Se han escrito incontables volúmenes sobre la felicidad, desde tiempos de Epicuro y aun antes. Pero a mí me parece que nadie puede decir definitivamente lo que es realmente la felicidad. Si nos referimos a un estado permanente —la idea de que una persona pueda ser feliz a lo largo de toda su vida, sin experimentar jamás un momento de duda, sufrimiento o crisis—, una vida tal sólo podría ser la de una idiota o la de alguien que vive por completo aislado del resto del mundo.
El hecho es que la felicidad —esa sensación de plenitud absoluta, de alborozo, de estar en las nubes— es efímera. Es episódica y breve. Es la alegría que sentimos por el nacimiento de un hijo, al descubrir que nuestros sentimientos de amor son correspondidos, al tener el boleto ganador de la lotería o alcanzar una meta por mucho tiempo acariciada: ganar un Óscar, el trofeo de la Copa Mundial o algún otro logro culminante. Puede ser provocada incluso por algo tan simple como un paseo por una hermosa extensión de campiña. Pero todos estos son momentos transitorios, después de los cuales eventualmente vendrán momentos de miedo y estremecimientos, de dolor y de angustia.

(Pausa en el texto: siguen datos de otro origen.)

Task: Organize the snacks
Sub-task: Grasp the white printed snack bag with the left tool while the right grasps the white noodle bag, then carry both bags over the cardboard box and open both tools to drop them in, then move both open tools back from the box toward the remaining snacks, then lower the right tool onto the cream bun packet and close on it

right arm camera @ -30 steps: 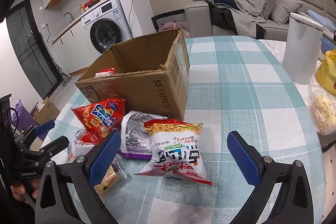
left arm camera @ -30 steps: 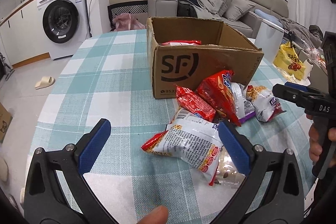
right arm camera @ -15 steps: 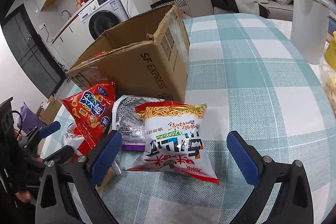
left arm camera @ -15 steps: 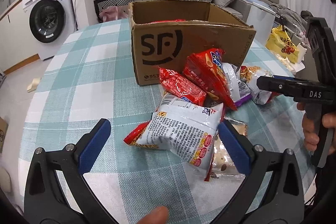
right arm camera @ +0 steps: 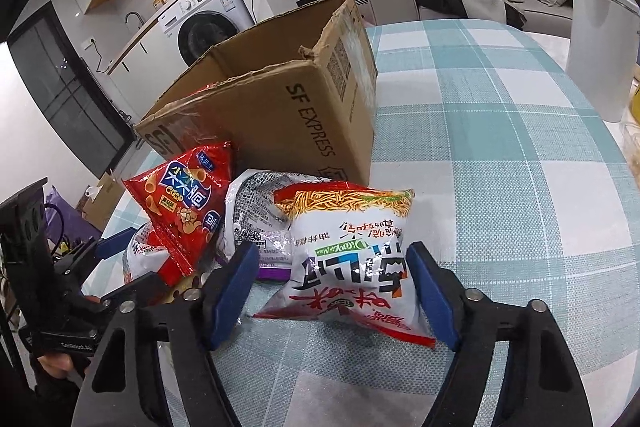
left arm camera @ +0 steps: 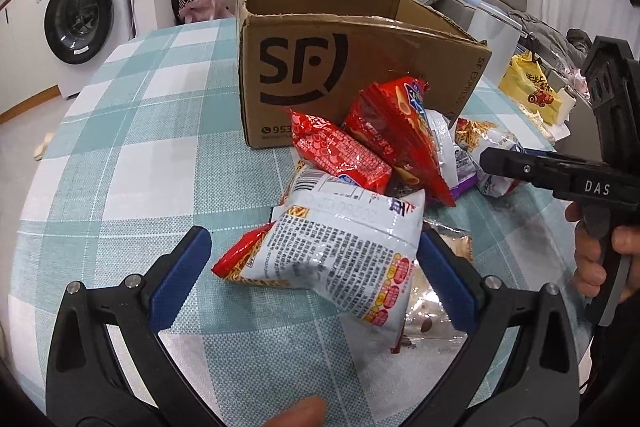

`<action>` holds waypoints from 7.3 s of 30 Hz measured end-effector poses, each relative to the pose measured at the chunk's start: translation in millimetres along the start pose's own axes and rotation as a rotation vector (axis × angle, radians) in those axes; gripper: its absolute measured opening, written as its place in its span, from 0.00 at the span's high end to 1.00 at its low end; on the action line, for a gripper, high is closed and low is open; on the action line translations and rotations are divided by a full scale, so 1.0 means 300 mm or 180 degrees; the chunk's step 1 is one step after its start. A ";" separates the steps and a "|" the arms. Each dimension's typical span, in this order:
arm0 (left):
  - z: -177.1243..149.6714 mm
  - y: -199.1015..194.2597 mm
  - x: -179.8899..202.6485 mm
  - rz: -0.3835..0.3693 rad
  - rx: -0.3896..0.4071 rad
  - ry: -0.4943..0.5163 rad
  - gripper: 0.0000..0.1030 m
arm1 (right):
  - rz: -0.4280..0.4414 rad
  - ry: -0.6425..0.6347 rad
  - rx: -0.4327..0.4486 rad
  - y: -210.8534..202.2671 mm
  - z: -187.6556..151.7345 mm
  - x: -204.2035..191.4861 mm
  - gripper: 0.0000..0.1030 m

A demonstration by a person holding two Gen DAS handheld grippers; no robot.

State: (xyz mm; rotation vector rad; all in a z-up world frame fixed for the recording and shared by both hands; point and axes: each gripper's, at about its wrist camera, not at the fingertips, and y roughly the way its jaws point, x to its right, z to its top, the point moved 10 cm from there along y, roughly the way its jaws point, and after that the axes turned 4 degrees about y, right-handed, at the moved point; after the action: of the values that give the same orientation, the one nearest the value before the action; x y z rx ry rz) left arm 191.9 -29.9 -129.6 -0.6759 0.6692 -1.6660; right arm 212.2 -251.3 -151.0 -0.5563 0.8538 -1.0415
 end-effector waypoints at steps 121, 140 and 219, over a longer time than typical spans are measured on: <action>0.575 0.075 -0.056 0.0149 0.0980 -0.0106 0.41 | 0.0023 -0.0087 0.0905 0.022 0.443 -0.188 0.56; 0.549 0.014 -0.045 0.0092 0.0931 -0.0159 0.01 | 0.0217 -0.0150 0.0997 -0.129 0.394 -0.175 0.09; 0.063 -0.181 -0.266 0.0454 0.0356 -0.0530 0.01 | -0.0512 -0.0392 -0.0122 0.160 -0.131 -0.355 0.00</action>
State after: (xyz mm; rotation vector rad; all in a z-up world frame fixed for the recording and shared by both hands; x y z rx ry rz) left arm 184.5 56.7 -83.4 -0.6630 0.4901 -1.4861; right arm 178.5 -135.0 -173.0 -0.7234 0.7304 -1.1262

Tendemos a pensar en la felicidad en términos individuales, no colectivos. De hecho, muchos no parecen estar muy interesados en la felicidad de nadie más, tan absortos están en la agotadora búsqueda de la propia. Consideremos, por ejemplo, la felicidad que sentimos al estar enamorados: con frecuencia coincide con la desdicha de alguien que fue desdeñado, pero nos preocupamos muy poco por la decepción de esa persona, pues nos sentimos absolutamente realizados por nuestra propia conquista.
La idea de la felicidad individual impregna el ámbito de la publicidad y el consumismo, en el que todo parece constituir un camino hacia una vida feliz: el humectante que nos devolverá la juventud, el detergente que elimina cualquier mancha, el sofá que tan milagrosamente podemos comprar a mitad de precio, la bebida que nos reconfortará después de la tormenta, la carne enlatada en torno a la cual se reúne jubilosa nuestra familia; incluso las toallas sanitarias que les evitan a las mujeres esos momentos de inhibición y bochorno.
Rara vez pensamos en la felicidad al momento de votar o de enviar a nuestros hijos a la escuela, pero casi siempre la tenemos en mente cuando compramos cosas inútiles. Y al comprarlas, pensamos que estamos disfrutando de nuestro derecho a buscar la felicidad.
Pero, a final de cuentas, no somos bestias desalmadas. En algún momento nos vamos a interesar por la felicidad de los otros. A veces eso sucede cuando los medios nos muestran la desgracia en su extremo: niños que mueren de hambre mientras son devorados por moscas, pueblos enteros devastados por enfermedades incurables o barridos por enormes marejadas. En esos momentos no sólo pensamos en la desgracia de los demás, sino que podemos sentirnos impulsados a ayudar. (Y, si de paso nos ganamos una deducción de impuestos, pues ni modo).
Quizá la declaración de independencia debió de haber dicho que todos los hombres tienen el derecho y el deber de reducir la infelicidad del mundo, la propia y la ajena. Quizás entonces habría más estadounidenses que entendieran, por ejemplo, que a nadie le conviene oponerse a la ley de atención médica accesible. Por supuesto, como son las cosas, muchos siguen oponiéndose a ella a causa de la equivocada sensación de que esa ley les obstaculizará ejercer otro derecho al parecer inalienable: la búsqueda de felicidad fiscal.